Arapça'yla mı yapılırmış sorusunu akla getirir.
bilim felsefe? bilim ve felsefe? bilim felsefesi?
Meselenin saf türkçe kelimeler olduğunu düşünmüyorum. Çünkü bu karşı konulmaz etkileşim zamanında zaten hiçbir dil yalnızca kendi kelimelerini kullanamıyor. Mesele bir dilin o faaliyete yeter oluşu değil, mesele o faaliyetin yürütülmemesi. Ve temin ederim eğer felsefe yapmaya gerçekten çalışan bir toplum olsaydık bunun farkında olurduk.
daha 300 yıl öncesine kadar arapçanın egemenliğinde bir dildik, sonra fransızca ile harmanlandı dilimiz, en sonda ingilizce üstüne mum dikti.

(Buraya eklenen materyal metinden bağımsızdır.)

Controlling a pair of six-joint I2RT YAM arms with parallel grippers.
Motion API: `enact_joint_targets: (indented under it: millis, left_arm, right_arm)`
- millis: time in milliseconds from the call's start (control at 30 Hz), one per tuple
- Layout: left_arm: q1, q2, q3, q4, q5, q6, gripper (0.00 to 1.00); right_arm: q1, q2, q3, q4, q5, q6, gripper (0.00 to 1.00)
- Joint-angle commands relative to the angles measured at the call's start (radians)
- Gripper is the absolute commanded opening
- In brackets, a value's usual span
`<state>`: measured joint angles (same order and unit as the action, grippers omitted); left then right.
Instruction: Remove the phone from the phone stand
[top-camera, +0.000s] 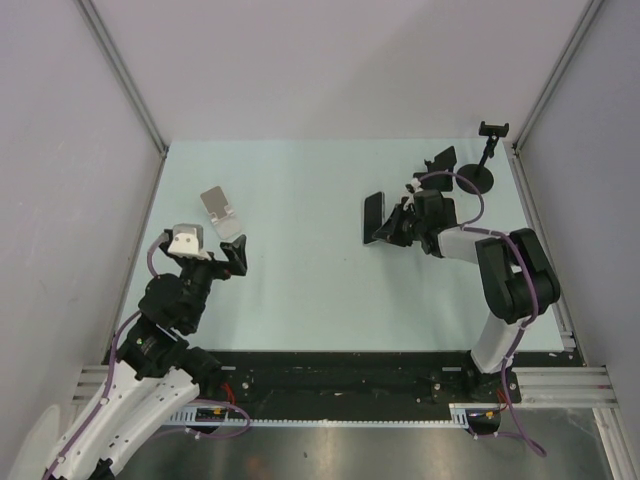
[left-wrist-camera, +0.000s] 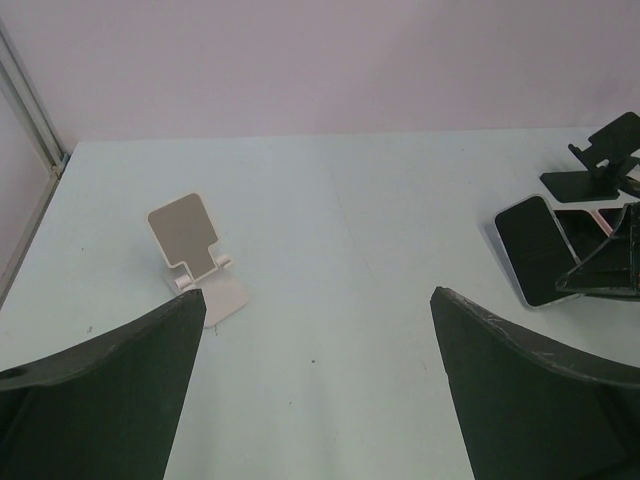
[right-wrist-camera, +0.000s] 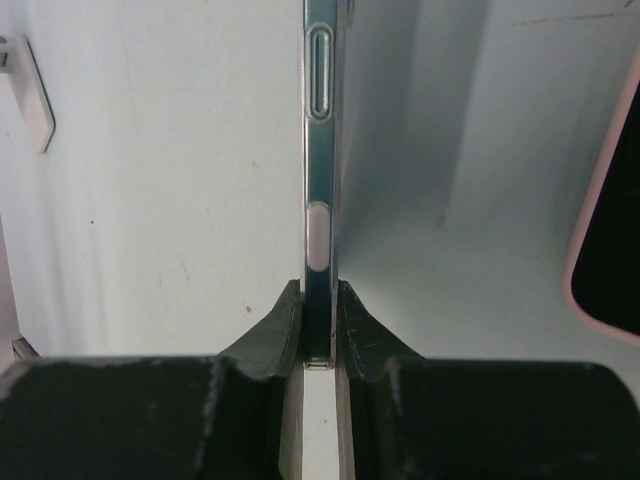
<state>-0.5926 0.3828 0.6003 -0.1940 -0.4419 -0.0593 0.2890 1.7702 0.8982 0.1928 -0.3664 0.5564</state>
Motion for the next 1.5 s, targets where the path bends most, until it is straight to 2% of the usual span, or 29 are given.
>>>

felsefi kavramları türkçe üzerinden üretmeyi geçtim. hayatımızda kaç tane saf türkçe kelime var ki?
Türkçeye gelmeden önce mühim bir konudan bahsetmem gerek.

Şu gayet açıktır ki Dünyada felsefe bakımından gelmiş geçmiş en yetkin dil eski yunancadır. Felsefenin kavram inşasının büyük ölçekte olması değildir yalnızca sebebi, ayrıca bu dil kelimelerin birincil anlamları bakımından kendiliğinden felsefe yapıyor.

Batı da bunu kabul etmiştir ve her ne kadar Latinceye bir geçiş yapmaya çalışılsa da durdurulamaz bir tahrifat yaşanmıştır. Bunun sebebi kelimelerin çevrilmesi esnasındaki hatalardan çok, o kelimenin geçeceği dilin o kelimeyi karşılayacak anlama sahip olmamasıdır. Başka bir ifade ile tercümesi söz konusu olan kelimenin kökensel anlamının çevrileceği dilde "düşünülememesi"dir.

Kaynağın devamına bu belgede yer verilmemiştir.